Par Mathieu Rollinger
Lyon, entre rogne et Saône

À l'aube d'un huitième de finale face à la Juve et d'un mois crucial pour l'Olympique lyonnais, certains supporters ont exprimé leur exaspération face à l'attitude du club sur et en dehors du terrain. Des revendications légitimes, touchant dans sa chair l'équipe dirigeante, mais qui risquent d'accentuer la pression sur les épaules d'un groupe qui la supporte très mal jusqu'ici.

Les sociologues et politologues pourront s’accorder là-dessus : la bonne santé d’une société se mesure à sa vitalité démocratique. De ce point de vue, les derniers jours ont prouvé que tout allait bien dans le micro-état lyonnais. « On est un club démocratique » , devise Juninho dans les colonnes du Progrès lundi, et tant pis si le souverain n’est pas élu au suffrage universel. En effet, les débats sont bel et bien ouverts entre une partie des supporters de l’OL et leur direction. On y dialogue avec autant de courtoisie que de véhémence, comme on pourrait le faire dans un repas de famille. Sauf qu’ici, portes et fenêtres sont laissées grandes ouvertes à l’indiscrétion du monde extérieur. Et dans cette ambiance de crise, chaque communiqué, banderole, interview ou tweet sont autant de courants d’air censés aérer et assainir un club qui semble manquer d’oxygène cette saison.

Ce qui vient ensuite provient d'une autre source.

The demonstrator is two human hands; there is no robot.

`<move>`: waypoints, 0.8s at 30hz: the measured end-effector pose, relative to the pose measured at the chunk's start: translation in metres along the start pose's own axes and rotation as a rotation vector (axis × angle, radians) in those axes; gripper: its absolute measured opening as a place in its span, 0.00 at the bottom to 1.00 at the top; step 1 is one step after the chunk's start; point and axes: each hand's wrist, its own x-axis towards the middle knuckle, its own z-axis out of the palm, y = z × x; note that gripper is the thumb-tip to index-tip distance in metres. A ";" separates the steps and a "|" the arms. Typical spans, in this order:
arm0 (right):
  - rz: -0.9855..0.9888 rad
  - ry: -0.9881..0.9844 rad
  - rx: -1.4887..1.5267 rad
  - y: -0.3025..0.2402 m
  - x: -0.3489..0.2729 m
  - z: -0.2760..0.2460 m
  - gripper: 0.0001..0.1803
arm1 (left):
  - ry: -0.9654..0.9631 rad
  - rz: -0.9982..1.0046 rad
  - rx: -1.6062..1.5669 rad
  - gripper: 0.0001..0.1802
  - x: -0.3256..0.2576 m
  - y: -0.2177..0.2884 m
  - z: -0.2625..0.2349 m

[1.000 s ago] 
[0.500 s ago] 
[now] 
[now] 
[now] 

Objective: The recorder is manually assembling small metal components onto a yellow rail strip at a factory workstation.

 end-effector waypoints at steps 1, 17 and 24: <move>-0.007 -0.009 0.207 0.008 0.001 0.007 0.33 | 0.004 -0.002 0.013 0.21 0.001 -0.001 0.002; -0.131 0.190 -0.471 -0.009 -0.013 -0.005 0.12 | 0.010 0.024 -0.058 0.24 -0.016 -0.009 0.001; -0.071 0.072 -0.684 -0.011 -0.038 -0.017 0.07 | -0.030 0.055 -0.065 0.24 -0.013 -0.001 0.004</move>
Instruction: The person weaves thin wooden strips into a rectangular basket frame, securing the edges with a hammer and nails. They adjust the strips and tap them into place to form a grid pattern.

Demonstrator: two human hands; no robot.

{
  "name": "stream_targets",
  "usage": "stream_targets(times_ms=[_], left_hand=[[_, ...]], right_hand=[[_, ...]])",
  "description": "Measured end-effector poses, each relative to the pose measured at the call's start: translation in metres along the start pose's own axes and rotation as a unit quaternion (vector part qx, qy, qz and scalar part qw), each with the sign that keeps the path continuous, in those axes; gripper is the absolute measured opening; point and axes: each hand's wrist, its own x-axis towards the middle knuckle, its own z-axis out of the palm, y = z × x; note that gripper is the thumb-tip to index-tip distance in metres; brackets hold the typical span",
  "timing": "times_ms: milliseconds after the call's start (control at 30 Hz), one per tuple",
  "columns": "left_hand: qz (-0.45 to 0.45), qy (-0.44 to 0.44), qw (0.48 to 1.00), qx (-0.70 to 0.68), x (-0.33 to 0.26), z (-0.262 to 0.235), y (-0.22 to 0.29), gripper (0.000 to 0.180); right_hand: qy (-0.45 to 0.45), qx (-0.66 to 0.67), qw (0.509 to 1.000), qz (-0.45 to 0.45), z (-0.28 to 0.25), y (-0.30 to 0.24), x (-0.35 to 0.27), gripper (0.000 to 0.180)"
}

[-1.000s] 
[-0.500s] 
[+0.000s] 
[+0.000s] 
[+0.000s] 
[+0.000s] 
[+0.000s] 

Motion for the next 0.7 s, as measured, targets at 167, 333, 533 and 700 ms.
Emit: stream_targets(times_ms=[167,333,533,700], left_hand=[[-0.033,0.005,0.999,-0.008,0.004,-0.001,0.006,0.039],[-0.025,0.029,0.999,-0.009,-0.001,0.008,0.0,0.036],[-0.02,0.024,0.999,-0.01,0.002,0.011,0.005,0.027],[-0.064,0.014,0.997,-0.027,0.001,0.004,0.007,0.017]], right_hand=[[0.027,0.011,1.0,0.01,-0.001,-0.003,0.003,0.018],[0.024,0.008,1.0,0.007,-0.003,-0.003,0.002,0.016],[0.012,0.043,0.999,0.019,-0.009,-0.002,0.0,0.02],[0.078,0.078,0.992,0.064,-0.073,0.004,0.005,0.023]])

Dimanche, ce sont les Bad Gones et le Kop Virage Nord qui interpellaient Jean-Michel Aulas, fumigènes et bâche à l’appui. « Méthode Coué, valeurs et identités envolées, supporters baladés… Président, où est passé notre OL ? » Dans leur lettre ouverte adressée au patron lyonnais, ils reconnaissent que l’entité OL a réussi son pari sur le plan financier, et ce sans « être assujetti à un magnat quelconque, étranger à [leur]ville et son identité, ou de se retrouver sous la tutelle d’un état voyou pour qui le football n’est qu’une vitrine servant ses propres intérêts. » Mais tout a un prix et, dans ce cas, ce sont les attitudes sur et autour d’un terrain qui exaspèrent. « Où est passée notre haine de la défaite ? Notre rage de vaincre et de voir briller les couleurs de l’OL ? Si on se fie aux différents discours publics du club, notamment les vôtres, il semble que ces valeurs nous ont abandonnés… » Tout cela ne fait que développer une même idée : l’Olympique lyonnais est en quête d’identité dans un environnement sportif et économique en pleine mutation, et ses supporters estiment que seules les valeurs qui ont fait la réussite passée du club rhodanien lui permettront de retrouver sa place dans les classements et dans les cœurs.

« Ni méchants ni voyous »

Que le cahier de doléances du peuple lyonnais puisse atterrir sur le bureau des décideurs est forcément une bonne chose. Surtout que ce n’est pas une nouveauté à Lyon. « Les supporters ont toujours été exigeants ici, explique Juninho à L’Équipe. L’année qui a suivi notre septième titre (2008), quand on a été dépassés par Bordeaux, le Kop Virage Nord était venu aussi nous dire ce qu’il pensait. Ce sont des caractéristiques lyonnaises, certains supporters ont plus de patience. » Alors oui, les griefs peuvent être nombreux dans une saison tumultueuse où le contenu proposé sur le terrain est loin d’être excitant. Mais ce qui a étonné la chefferie lyonnaise est le timing choisi par les supporters. « D’un côté, je peux comprendre leur insatisfaction, car nos résultats et notre classement en championnat ne correspondent pas à ce que l’on souhaite, mais on vient de gagner à Metz juste avant un match très important face à la Juve, développe le directeur sportif dans Le Progrès. Ce n’était pas le moment idéal. »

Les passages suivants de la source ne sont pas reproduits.